Task requirements >>
Retype each line exactly as it stands, beginning at the first line of the material and finishing with the line that contains "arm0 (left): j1".

Source data >>
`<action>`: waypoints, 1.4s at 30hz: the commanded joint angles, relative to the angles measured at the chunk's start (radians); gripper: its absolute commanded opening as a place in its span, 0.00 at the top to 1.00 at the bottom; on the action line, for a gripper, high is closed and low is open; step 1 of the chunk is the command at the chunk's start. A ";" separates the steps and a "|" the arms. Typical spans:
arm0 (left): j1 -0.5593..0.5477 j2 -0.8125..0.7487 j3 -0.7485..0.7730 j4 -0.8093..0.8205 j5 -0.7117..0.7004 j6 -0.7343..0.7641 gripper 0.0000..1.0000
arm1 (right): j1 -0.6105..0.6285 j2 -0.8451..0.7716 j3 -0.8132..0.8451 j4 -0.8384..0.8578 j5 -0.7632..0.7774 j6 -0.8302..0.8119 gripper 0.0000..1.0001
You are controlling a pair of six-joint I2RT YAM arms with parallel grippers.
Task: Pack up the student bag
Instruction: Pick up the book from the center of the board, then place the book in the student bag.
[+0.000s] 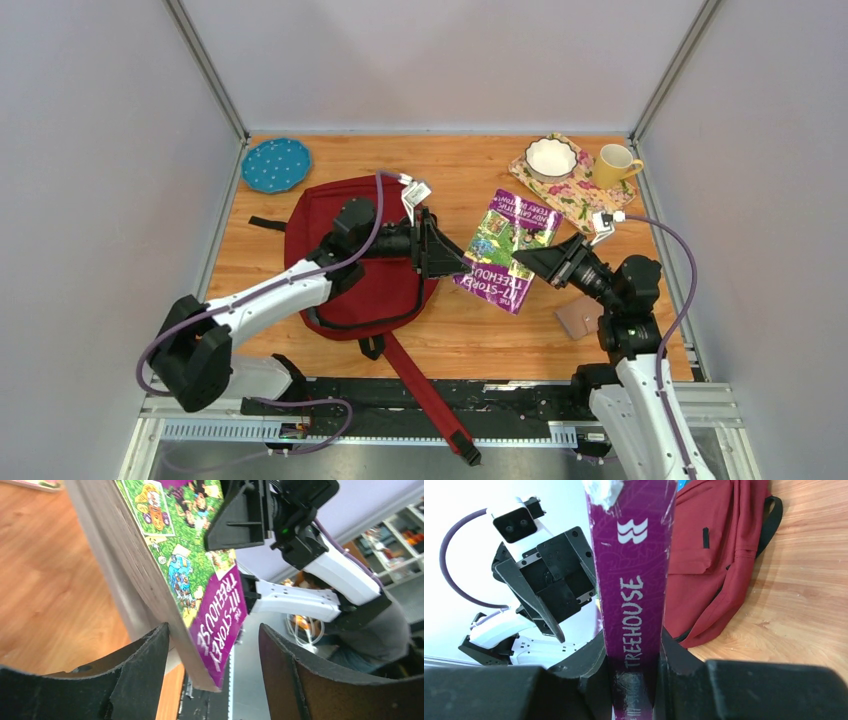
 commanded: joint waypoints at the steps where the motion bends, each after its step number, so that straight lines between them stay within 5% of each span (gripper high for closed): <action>1: -0.008 -0.120 -0.028 -0.173 -0.179 0.177 0.28 | 0.010 -0.058 0.008 -0.010 -0.019 0.022 1.00; 15: -0.014 -0.140 -0.095 0.092 -0.205 0.007 0.26 | 0.015 -0.197 0.029 -0.072 -0.079 0.074 1.00; 26: -0.036 -0.053 -0.156 0.277 -0.170 -0.101 0.25 | 0.021 -0.168 0.021 0.122 -0.154 0.197 1.00; 31: -0.036 -0.002 -0.156 0.438 -0.124 -0.189 0.25 | 0.026 -0.150 -0.012 0.286 -0.181 0.303 1.00; 39: -0.036 0.137 -0.137 0.870 -0.027 -0.435 0.24 | 0.035 -0.110 0.010 0.335 -0.293 0.274 1.00; 42: -0.034 0.153 -0.130 0.909 -0.012 -0.469 0.24 | 0.035 -0.093 0.027 0.358 -0.327 0.254 1.00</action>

Answer below >>
`<action>`: waypoints, 1.4s at 30hz: the commanded joint angles, relative to the angles measured at the chunk's start (radians); gripper: its absolute commanded opening as a place in its span, 0.00 at the top to 1.00 at the bottom; on the action line, for a gripper, high is closed and low is open; step 1 of the chunk is the command at the chunk's start. A ";" separates the steps and a "|" the arms. Typical spans:
arm0 (left): j1 -0.5593..0.5477 j2 -0.8125..0.7487 j3 -0.7485..0.7730 j4 -0.8093..0.8205 j5 -0.7117..0.7004 j6 -0.7343..0.7641 gripper 0.0000..1.0000

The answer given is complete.